§ **Task prompt**
Tell how many lines in the data below contain "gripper", using one number as the whole reply.

*** Supplied material ***

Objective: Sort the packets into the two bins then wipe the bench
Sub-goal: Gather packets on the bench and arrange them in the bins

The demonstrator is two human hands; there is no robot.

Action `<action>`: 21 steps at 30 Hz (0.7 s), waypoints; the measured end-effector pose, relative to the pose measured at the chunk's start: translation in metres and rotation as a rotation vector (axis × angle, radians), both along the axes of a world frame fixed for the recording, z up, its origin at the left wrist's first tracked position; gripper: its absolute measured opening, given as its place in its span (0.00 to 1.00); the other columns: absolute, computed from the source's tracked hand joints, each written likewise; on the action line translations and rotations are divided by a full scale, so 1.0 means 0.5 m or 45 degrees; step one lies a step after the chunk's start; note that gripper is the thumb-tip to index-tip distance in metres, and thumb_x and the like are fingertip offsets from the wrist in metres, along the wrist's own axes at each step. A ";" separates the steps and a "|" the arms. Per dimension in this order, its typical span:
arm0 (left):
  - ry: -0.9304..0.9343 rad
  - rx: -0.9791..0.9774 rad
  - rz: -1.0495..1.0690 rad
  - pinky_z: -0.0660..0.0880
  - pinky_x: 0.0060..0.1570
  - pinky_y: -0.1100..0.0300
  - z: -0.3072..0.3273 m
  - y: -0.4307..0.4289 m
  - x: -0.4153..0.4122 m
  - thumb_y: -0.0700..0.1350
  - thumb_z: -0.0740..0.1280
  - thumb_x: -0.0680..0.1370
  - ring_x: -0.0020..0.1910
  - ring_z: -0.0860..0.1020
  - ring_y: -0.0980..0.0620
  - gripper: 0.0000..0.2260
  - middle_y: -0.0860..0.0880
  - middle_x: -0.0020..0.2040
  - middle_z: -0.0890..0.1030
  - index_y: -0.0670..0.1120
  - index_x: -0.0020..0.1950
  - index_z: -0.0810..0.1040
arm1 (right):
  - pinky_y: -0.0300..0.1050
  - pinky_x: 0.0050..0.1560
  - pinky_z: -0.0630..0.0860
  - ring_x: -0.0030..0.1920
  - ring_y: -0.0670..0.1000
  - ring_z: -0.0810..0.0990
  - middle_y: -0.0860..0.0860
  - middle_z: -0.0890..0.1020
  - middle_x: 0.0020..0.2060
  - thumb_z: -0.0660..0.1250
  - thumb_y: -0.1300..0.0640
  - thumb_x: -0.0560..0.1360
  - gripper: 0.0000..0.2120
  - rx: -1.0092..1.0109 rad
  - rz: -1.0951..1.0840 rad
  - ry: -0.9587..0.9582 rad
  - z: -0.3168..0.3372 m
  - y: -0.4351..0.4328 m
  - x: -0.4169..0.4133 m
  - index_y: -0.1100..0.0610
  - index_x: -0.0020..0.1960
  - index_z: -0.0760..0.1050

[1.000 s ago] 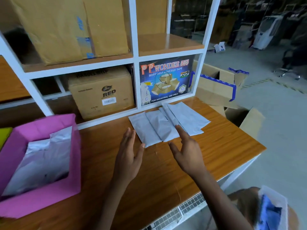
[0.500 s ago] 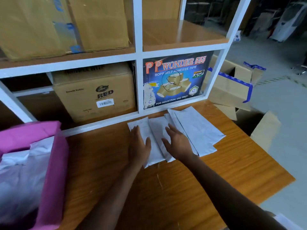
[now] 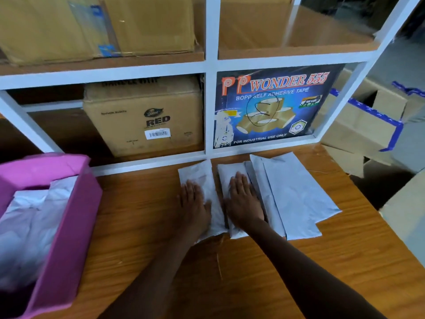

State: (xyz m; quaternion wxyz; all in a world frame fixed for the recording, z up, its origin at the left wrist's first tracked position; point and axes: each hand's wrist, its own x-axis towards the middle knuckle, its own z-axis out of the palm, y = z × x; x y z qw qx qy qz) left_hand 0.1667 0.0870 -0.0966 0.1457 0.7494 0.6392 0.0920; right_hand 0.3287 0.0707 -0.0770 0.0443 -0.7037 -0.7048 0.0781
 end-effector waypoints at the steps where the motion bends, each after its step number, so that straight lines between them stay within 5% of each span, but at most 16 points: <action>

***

§ **Response below**
3